CEPENDANT vers l'Euphrate on dit que des pasteurs, Du grand art de Kepler rustiques inventeurs, Etudioient les lois de ces astres paisibles Qui mesurent du temps les traces invisibles, Marquoient et leur déclin et leur cours passager, Le gravoient sur la pierre, et du globe étranger Que l'univers tremblant revoit par intervalle, Savoient même embrasser la carrière inégale. Ainsi l'astronomie eut les champs pour berceau : Cette fille des cieux illustra le hameau. On la vit habiter, dans l'enfance du monde Des patriarches-Rois la tente vagabonde, Et guider le troupeau, la famille, le char Qui parcouroit au loin le vaste Sennaar.

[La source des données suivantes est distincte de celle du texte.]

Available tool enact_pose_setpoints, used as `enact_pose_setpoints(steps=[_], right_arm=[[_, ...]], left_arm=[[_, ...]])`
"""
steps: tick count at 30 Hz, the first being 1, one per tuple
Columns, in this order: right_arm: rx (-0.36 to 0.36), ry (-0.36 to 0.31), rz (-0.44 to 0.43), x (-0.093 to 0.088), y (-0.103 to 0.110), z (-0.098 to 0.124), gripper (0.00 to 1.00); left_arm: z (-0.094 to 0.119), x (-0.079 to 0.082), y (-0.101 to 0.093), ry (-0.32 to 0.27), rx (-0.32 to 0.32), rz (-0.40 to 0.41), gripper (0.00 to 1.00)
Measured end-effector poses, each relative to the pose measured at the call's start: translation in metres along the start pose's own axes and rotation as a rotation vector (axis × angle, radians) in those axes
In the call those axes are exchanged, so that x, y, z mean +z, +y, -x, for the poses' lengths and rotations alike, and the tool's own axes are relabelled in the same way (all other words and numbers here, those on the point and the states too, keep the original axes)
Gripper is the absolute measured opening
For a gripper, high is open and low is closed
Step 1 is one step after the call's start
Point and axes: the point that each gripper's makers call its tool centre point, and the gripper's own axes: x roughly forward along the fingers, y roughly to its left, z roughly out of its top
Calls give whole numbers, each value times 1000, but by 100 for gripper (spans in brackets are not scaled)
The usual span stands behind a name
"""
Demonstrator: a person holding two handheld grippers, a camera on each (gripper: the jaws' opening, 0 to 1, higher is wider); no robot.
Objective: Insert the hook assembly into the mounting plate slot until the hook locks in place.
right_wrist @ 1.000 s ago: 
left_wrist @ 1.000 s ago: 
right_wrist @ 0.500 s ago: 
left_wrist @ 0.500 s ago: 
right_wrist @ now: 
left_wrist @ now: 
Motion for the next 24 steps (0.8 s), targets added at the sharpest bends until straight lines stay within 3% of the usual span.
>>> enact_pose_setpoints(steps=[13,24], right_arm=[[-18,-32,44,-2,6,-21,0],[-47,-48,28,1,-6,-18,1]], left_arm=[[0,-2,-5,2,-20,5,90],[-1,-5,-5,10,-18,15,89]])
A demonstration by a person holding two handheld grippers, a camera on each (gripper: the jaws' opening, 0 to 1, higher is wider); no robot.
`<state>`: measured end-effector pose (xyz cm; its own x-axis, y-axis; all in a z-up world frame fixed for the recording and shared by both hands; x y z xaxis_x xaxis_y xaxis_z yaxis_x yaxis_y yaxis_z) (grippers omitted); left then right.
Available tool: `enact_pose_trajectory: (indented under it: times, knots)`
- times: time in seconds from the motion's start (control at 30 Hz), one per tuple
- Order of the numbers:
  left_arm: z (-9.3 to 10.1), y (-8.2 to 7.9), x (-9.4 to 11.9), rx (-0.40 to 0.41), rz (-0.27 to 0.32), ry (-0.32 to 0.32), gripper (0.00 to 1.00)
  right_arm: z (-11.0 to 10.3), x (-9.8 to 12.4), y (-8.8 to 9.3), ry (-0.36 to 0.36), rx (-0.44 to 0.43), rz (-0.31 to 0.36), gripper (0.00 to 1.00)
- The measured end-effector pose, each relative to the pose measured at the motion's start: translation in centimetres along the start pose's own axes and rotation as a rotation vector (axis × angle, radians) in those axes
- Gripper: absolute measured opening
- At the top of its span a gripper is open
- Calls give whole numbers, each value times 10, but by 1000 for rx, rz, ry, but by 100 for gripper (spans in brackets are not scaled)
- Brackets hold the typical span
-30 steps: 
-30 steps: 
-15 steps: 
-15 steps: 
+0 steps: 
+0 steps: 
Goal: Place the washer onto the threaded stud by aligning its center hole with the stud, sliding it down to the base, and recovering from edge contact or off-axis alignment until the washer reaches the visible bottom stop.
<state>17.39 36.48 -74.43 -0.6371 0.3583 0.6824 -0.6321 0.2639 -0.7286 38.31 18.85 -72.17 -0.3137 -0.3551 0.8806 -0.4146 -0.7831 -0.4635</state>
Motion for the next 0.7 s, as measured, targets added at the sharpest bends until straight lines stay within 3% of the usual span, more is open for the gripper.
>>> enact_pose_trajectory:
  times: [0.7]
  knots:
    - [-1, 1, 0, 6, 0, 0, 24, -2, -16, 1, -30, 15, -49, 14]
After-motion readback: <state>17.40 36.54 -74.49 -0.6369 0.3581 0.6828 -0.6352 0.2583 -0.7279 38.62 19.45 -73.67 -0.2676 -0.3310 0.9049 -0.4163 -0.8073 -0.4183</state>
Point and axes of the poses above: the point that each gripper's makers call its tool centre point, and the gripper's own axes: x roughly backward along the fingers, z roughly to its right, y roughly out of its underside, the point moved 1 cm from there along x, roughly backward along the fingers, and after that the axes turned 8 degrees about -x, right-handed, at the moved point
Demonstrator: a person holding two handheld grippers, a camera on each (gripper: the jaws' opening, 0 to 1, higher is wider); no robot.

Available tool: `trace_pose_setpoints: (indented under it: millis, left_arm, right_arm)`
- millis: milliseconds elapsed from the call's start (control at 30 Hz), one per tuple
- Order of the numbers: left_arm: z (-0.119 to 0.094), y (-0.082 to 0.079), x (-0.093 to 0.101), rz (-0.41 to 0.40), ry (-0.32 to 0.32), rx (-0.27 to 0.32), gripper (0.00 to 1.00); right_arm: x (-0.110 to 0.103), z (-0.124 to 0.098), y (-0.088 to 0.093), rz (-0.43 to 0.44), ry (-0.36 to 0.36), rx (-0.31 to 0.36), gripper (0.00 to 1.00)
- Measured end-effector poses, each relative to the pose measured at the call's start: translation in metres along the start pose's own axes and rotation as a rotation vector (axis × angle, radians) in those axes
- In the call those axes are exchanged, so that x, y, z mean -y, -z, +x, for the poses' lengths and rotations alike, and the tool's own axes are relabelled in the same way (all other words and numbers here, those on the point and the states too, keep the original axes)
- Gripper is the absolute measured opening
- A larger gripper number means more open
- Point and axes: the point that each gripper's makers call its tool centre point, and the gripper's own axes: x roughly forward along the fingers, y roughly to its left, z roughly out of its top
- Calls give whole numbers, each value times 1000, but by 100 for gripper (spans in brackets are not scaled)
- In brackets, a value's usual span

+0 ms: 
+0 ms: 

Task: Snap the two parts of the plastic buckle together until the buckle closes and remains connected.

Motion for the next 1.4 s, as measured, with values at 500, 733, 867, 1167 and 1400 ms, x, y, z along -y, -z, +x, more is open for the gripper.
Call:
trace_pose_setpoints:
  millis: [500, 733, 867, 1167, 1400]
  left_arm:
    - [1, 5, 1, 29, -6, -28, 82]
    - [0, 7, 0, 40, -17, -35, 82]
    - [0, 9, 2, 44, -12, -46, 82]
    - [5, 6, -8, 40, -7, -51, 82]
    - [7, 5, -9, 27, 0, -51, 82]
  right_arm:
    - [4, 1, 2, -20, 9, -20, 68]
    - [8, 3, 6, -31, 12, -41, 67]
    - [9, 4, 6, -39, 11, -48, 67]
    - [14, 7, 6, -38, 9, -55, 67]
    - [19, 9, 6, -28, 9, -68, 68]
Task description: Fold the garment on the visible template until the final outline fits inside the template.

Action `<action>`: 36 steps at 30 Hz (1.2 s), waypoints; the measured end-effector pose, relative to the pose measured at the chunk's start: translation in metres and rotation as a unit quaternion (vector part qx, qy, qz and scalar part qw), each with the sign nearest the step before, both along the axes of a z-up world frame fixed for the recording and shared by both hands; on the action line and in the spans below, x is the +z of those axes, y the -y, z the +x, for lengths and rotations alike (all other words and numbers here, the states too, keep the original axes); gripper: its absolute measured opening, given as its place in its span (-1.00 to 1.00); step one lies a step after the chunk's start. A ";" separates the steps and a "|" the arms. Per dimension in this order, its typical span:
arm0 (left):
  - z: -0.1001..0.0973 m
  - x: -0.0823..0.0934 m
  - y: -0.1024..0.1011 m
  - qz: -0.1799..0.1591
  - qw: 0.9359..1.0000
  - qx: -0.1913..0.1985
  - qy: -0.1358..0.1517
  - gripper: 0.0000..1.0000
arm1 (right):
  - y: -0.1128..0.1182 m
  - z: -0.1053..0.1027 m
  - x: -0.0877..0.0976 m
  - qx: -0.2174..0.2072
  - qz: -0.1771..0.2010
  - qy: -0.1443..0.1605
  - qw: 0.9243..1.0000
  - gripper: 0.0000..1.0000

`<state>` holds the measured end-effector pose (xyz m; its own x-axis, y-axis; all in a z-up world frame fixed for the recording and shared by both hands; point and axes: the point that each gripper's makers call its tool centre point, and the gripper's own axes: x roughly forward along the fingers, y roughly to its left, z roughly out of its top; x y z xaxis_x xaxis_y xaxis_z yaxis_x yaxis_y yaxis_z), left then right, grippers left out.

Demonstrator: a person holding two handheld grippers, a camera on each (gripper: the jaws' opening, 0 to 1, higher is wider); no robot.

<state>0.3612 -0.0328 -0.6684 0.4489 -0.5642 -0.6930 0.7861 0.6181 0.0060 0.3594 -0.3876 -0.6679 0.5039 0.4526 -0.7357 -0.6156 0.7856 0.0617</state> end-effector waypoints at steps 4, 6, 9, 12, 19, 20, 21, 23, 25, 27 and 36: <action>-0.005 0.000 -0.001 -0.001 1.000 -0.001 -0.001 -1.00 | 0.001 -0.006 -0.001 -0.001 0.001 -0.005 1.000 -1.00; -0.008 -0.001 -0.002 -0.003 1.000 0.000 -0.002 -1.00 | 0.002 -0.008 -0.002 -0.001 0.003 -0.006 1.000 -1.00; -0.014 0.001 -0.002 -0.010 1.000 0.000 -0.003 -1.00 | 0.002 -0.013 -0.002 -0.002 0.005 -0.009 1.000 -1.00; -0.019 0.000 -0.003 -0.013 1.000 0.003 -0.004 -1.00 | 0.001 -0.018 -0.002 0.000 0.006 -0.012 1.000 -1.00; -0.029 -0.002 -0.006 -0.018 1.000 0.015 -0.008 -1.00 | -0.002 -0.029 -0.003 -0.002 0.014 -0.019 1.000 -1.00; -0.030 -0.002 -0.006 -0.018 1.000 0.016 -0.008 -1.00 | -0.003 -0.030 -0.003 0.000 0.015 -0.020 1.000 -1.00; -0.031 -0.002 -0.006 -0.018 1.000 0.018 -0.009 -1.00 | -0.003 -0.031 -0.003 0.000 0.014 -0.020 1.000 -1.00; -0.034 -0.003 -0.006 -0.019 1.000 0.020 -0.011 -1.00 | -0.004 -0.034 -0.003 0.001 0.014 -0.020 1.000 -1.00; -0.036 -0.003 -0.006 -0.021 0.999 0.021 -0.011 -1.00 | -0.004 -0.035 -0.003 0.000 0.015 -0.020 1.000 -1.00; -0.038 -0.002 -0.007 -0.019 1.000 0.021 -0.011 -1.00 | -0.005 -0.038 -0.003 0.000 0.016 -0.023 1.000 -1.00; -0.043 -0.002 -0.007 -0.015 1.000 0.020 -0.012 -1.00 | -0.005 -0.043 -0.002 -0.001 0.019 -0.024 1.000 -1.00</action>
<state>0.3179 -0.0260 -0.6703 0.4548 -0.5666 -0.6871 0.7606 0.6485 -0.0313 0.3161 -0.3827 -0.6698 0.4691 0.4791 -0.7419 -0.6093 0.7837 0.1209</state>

Bergère, elle aime encor ce qu'aima sa jeunesse : Dans les champs étoilés la voyez-vous sans cesse Promener le taureau, la chèvre, le bélier, Et le chien pastoral, et le char du bouvier? Ses mœurs ne changent point, et le ciel nous répète Que la docte Uranie a porté la houlette.
DE FONTANES. Essai sur l'Astronomie.
Le Besoin, père des Arts.
HELAS! avant ce jour qui perdit ses neveux, Tous les plaisirs couroient au-devant de ses voeux.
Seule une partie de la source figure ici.